[1.x] Add `date_part` scalar function to influxdb
Apache Datafusion, the query engine that powers Influx v3, supports the following function: https://datafusion.apache.org/user-guide/sql/scalar_functions.html#date-part
Please implement a similardate_part within influxdb 1.x.
date_part(part, expression)
Arguments
- part: Part of the date to return. The following date parts are supported:
- year
- quarter (emits value in inclusive range [1, 4] based on which quartile of the year the date is in)
- month
- week (week of the year)
- day (day of the month)
- hour
- minute
- second
- millisecond
- microsecond
- nanosecond
- dow (day of the week where Sunday is 0)
- doy (day of the year)
- epoch (seconds since Unix epoch)
- isodow (day of the week where Monday is 0)
- expression: Time expression to operate on. Must be time VarRef.
Example usage:
SELECT * FROM some_measurement
WHERE time >= now() - 10d AND time <= now() AND (date_part(time, dow) != 0 AND date_part(time, dow) != 6)

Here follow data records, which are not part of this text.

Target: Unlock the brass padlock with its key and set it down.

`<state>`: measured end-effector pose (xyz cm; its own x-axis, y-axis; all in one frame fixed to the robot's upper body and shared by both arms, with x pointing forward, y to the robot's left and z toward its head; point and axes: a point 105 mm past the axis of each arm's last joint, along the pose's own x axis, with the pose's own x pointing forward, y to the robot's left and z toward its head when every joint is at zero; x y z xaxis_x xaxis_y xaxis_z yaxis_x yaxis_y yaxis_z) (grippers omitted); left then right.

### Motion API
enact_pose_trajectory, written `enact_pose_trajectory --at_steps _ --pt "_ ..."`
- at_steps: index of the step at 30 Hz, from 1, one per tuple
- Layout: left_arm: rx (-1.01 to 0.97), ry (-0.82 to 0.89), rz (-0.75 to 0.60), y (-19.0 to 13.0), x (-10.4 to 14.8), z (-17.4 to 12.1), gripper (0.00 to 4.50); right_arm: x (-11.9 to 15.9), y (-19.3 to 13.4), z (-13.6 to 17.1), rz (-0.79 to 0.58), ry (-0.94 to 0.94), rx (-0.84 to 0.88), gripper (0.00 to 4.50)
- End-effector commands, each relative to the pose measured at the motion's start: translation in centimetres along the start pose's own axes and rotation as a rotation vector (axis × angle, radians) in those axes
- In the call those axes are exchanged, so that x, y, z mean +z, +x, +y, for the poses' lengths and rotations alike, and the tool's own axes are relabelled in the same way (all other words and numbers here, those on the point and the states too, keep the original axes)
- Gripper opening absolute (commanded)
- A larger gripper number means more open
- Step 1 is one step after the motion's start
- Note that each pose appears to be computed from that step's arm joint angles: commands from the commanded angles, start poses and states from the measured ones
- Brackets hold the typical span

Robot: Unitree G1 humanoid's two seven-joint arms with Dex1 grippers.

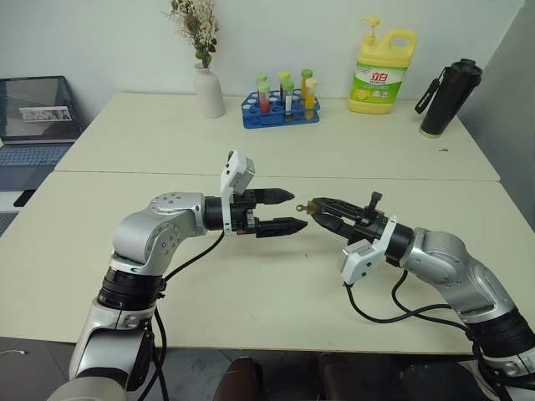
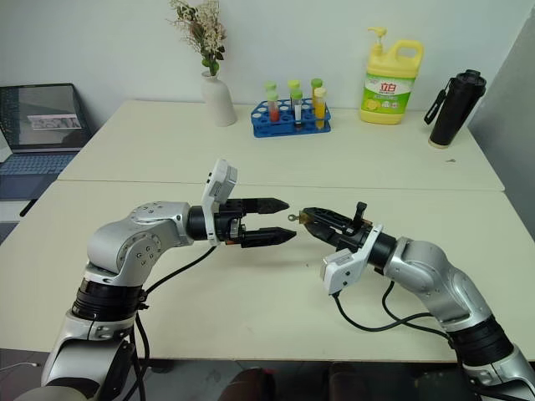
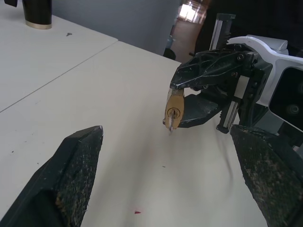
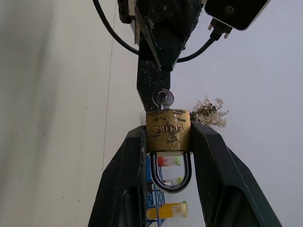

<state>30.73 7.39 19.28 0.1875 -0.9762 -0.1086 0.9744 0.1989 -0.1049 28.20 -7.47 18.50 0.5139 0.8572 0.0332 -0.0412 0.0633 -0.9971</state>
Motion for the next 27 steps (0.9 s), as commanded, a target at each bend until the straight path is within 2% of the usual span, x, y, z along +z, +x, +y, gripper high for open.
enact_pose_trajectory --at_steps 1,5,14,15,27 --pt "-0.020 0.043 -0.024 0.04 1.35 -0.14 4.11 0.43 0.01 -1.03 -0.013 -0.025 -0.037 0.94" --pt "-0.034 0.041 -0.025 0.18 1.37 -0.28 3.02 0.66 0.04 -1.09 -0.017 -0.023 -0.038 0.94" --pt "-0.044 0.046 -0.026 0.32 1.36 -0.39 0.21 0.82 0.07 -1.09 -0.019 -0.011 -0.033 0.94" --pt "-0.045 0.046 -0.026 0.32 1.34 -0.43 0.01 0.86 0.09 -1.10 -0.020 -0.009 -0.033 0.94" --pt "-0.051 0.064 -0.006 0.38 0.64 -0.62 0.00 1.12 0.32 -1.51 -0.048 -0.009 -0.043 0.94"
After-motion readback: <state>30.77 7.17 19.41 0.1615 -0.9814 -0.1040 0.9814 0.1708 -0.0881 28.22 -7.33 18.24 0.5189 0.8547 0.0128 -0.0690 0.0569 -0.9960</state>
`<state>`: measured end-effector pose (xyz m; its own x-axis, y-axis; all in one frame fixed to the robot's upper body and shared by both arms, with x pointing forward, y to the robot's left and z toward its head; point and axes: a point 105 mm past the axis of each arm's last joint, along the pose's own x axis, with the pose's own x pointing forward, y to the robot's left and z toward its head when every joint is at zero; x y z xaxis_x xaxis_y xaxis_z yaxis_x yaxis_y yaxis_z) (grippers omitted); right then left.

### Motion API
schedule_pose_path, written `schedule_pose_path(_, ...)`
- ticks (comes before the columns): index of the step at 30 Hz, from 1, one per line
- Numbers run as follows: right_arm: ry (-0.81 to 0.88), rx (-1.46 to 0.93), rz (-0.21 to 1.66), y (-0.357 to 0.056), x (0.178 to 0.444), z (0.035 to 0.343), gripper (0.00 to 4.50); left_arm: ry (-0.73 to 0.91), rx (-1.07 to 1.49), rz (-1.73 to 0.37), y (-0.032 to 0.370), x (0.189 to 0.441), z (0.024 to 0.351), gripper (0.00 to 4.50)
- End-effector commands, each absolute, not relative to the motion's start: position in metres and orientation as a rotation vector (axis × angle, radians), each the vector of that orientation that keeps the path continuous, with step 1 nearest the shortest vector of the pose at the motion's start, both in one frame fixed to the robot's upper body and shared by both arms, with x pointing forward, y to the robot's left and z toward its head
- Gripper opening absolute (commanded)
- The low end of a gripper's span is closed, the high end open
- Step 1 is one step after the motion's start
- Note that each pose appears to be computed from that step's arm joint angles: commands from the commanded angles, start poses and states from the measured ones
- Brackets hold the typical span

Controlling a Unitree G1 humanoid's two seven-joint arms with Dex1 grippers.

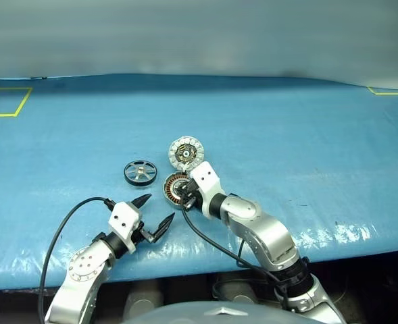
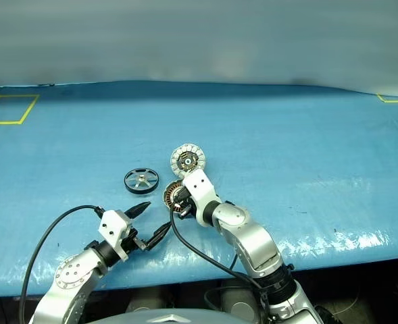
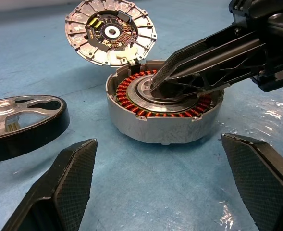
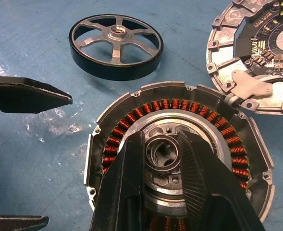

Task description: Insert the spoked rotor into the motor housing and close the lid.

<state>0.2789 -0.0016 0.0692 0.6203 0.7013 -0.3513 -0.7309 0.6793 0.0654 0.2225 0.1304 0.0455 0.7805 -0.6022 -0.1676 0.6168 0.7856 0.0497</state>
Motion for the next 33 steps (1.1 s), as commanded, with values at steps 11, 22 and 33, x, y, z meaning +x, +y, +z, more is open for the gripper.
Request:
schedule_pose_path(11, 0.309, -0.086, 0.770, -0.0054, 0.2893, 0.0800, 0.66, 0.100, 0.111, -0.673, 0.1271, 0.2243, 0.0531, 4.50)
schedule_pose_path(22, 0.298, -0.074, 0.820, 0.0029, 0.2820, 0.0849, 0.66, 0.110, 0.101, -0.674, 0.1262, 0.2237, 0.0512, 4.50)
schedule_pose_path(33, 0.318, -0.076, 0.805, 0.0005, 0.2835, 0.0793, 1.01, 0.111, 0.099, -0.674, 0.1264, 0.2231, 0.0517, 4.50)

After doing some testing and writing up some code for this I've found that
SELECT date_part('dow', time) FROM foo
Where we have date_part(...)as the only field, this cannot work with the current storage engine semantics.
For example, let's take a look at math functions, specifically sin which does not aggregate (similar to date_part).
Given a schema which contains uuuu as an integer using some sample data locally.
Running SELECT sin(uuuu) FROM test_foo returns
> select sin(uuuu) from test_foo
name: test_foo
time sin
---- ---
1764702687714533000 -0.45990349068959124
1764703190922883000 -0.1464976141626518
1764704886398781000 0.6360869563962336
1764705088831162000 -0.8299531227173891
1764705880556364000 -0.7854470419381677
1764863647789047000 -0.7854470419381677
Running SELECT sin(time) FROM test_foo returns nothing.
> select sin(time) from test_foo
>
date_part has similar semantics, but, because it operates on the time field it does require that there are other fields in the SELECT clause.
> select uuuu, date_part('dow', time) from test_foo
name: test_foo
time uuuu date_part
---- ---- ---------
1764702687714533000 123 2
1764703190922883000 144444 2
1764704886398781000 9999 2
1764705088831162000 7777777 2
1764705880556364000 8989 2
1764863647789047000 8989 4
> select date_part('dow', time) from test_foo // without additional fields
>
Another way that date_part is similar to math functions:
With a math function, the field is created after WHERE clause evaluation.
> select sin(uuuu) from test_foo WHERE sin > 0
> select sin(uuuu) from test_foo WHERE sin(uuuu) > 0
name: test_foo
time sin
---- ---
1764704886398781000 0.6360869563962336
>
This means that we must call the same function signature within a WHERE clause when evaluating the predicate.
date_part works the same way:
> select uuuu, date_part('dow', time) from test_foo WHERE date_part = 2
> select uuuu, date_part('dow', time) from test_foo WHERE date_part('dow', time) = 2
name: test_foo
time uuuu date_part
---- ---- ---------
1764702687714533000 123 2
1764703190922883000 144444 2
1764704886398781000 9999 2
1764705088831162000 7777777 2
1764705880556364000 8989 2
>
If we would like it to work differently, i.e. allow single select semantics, and implement filtering on the column instead of function call, this would require non-trivial changes to the storage engine.